Non solo i genitori. A sostenere Mishel c'è anche il suo ragazzo. "Per lunghi periodi, quando facevo la chemioterapia a Meldola, non ci vedevamo; in seguito, quando ero a casa ma il pericolo di essere infettata dal Covid ma non solo era molto alto, il mio moroso si faceva anche 3 o 4 tamponi prima di vedermi, perché voleva essere sicuro di non trasmettermi nulla". Un sostegno che per lei è stato fondamentale: "E' il mio punto di riferimento, il mio traguardo. In tutti questi mesi mi ha aiutato e, davvero, non so come avrei fatto senza di lui". Con la nuova terapia Mishel ritrova così "la libertà di uscire e respirare un po' - confida - Ovviamente ho sempre dei limiti. Per il mio compleanno quest'anno sono andata a Firenze insieme al mio moroso e ho camminato come se non avessi niente. Ho fatto anche una salita di 300 metri: ci ho messo un'ora, ma alla fine sono stata contenta. Ora non mi sento più Mishel-malata, ora mi sento Mishel-rinata".

I professori, i compagni di scuola e un regalo inaspettato

"In questi due anni i miei professori di indirizzo sono sempre stati disponibili con me. Mi sono sempre venuti incontro, sono stati molto carini nei miei confronti", racconta Mishel che, negli ultimi tempi, è riuscita anche a passare al liceo per un saluto veloce a insegnanti e compagni. La sua storia nel frattempo è divenuta famosa in tutta la scuola. Una vicenda che ha mosso la generosità di tutti, facendo partire una colletta di solidarietà. Nel giovedì prima di Pasqua, Mishel riceve un messaggio dal suo insegnante di architettura: "Mi diceva che voleva portarmi un pensierino per Pasqua". Si incontrano e, insieme a lui, c'è anche un'altra professoressa di indirizzo. Le danno una scatola e un uovo di Pasqua. Mishel dà l'uovo a suo padre che l'ha accompagnata. "Stavo per aprire la scatola, quando mi hanno detto che prima dovevo aprire una busta. Dentro c'era una lettera firmata da professori, bidelle, segretari e preside. Poi, in fondo, c'era l'assegno. A quel punto sono scoppiata a piangere".

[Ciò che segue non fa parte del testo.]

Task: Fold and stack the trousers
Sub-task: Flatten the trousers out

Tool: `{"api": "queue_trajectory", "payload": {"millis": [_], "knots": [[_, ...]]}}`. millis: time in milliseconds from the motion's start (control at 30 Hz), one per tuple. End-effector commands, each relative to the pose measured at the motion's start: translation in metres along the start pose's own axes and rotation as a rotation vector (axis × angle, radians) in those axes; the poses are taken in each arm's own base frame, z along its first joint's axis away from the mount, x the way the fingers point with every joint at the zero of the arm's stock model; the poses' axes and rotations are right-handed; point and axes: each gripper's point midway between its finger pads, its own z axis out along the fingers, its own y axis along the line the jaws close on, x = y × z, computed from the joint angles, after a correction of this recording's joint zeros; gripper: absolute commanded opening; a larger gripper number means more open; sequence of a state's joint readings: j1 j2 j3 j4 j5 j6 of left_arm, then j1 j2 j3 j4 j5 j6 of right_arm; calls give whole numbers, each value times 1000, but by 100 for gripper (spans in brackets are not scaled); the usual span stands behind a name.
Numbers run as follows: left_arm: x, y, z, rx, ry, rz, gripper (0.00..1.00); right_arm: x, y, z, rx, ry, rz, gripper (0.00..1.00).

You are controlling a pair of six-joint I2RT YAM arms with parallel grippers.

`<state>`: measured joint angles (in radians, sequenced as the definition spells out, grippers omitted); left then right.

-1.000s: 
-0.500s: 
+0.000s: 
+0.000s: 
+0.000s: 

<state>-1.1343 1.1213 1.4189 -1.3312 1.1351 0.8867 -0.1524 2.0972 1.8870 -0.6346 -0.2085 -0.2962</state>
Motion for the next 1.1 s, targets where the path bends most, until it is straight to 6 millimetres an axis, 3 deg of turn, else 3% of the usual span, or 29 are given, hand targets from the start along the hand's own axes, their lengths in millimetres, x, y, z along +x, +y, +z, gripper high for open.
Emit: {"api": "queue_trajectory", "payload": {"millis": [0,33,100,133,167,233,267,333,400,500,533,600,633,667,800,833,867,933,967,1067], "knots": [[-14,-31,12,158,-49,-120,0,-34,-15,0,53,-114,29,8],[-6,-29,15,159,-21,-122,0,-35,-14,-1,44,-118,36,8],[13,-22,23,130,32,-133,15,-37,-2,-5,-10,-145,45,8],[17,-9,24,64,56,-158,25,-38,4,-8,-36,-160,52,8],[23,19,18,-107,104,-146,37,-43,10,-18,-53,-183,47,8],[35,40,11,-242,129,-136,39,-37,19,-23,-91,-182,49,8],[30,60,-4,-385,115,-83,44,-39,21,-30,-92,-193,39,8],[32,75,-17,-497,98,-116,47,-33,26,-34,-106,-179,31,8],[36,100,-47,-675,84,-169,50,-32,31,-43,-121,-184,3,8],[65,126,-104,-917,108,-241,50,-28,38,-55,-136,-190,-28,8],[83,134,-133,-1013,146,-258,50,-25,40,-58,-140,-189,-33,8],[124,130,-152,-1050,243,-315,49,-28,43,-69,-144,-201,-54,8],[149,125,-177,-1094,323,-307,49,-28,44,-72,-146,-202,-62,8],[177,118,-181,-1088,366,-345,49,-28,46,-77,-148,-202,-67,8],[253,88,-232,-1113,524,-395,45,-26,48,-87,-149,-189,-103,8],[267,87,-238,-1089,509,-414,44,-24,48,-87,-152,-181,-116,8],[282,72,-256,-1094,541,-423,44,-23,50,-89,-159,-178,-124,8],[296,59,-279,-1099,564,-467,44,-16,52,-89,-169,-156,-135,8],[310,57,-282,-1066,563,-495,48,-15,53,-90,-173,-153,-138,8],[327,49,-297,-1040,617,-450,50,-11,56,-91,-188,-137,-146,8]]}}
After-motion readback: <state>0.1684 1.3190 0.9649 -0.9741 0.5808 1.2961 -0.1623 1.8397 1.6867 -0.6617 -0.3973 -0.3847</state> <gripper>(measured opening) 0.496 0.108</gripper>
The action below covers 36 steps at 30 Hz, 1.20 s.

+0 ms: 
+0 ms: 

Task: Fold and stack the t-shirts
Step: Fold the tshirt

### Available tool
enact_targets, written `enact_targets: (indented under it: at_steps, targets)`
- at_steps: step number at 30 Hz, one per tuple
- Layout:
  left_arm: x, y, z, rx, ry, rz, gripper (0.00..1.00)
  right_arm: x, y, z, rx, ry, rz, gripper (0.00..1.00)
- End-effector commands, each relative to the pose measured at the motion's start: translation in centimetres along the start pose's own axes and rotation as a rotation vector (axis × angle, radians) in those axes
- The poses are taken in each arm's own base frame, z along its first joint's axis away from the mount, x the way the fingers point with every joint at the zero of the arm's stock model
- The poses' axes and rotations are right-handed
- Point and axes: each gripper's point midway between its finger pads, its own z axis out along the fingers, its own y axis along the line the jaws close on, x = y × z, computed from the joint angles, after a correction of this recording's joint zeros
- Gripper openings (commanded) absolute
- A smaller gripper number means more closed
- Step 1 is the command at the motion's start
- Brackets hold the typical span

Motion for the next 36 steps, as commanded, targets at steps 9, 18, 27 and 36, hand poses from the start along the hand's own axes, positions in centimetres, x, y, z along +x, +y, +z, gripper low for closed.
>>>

Non solo. Mishel apre anche la scatola, un'idea partita da una professoressa di mosaico. Al suo interno trova tanti bigliettini con messaggi di auguri e numeri di telefono di compagne e compagni di scuola, tante persone che lei non conosce neppure e che la invitano a scrivere, a farsi sentire, perché vogliono parlare con lei, farle sentire il loro affetto. "Sono ancora stupita - ammette Mishel - E' stato un gesto bellissimo. Tutto quello che hanno fatto per me è stato bellissimo. I prof mi hanno detto che ci hanno messo dei mesi per organizzare tutto. Ho capito che, anche se non ero a scuola, loro pensavano comunque a me. Sono stati meravigliosi". La sfida di Mishel non è ancora finita. Sul suo braccio c'è una lunga cicatrice che testimonio il suo difficile percorso, ma ora lei si sente forte ed è pronta ad affrontare ogni battaglia. "Ho capito che tutti i sacrifici che ho fatto sono stati notati, qualcuno mi ha ascoltato e seguito. E quando vieni ascoltato allora vuol dire che ce l'hai fatta. Che puoi vincere".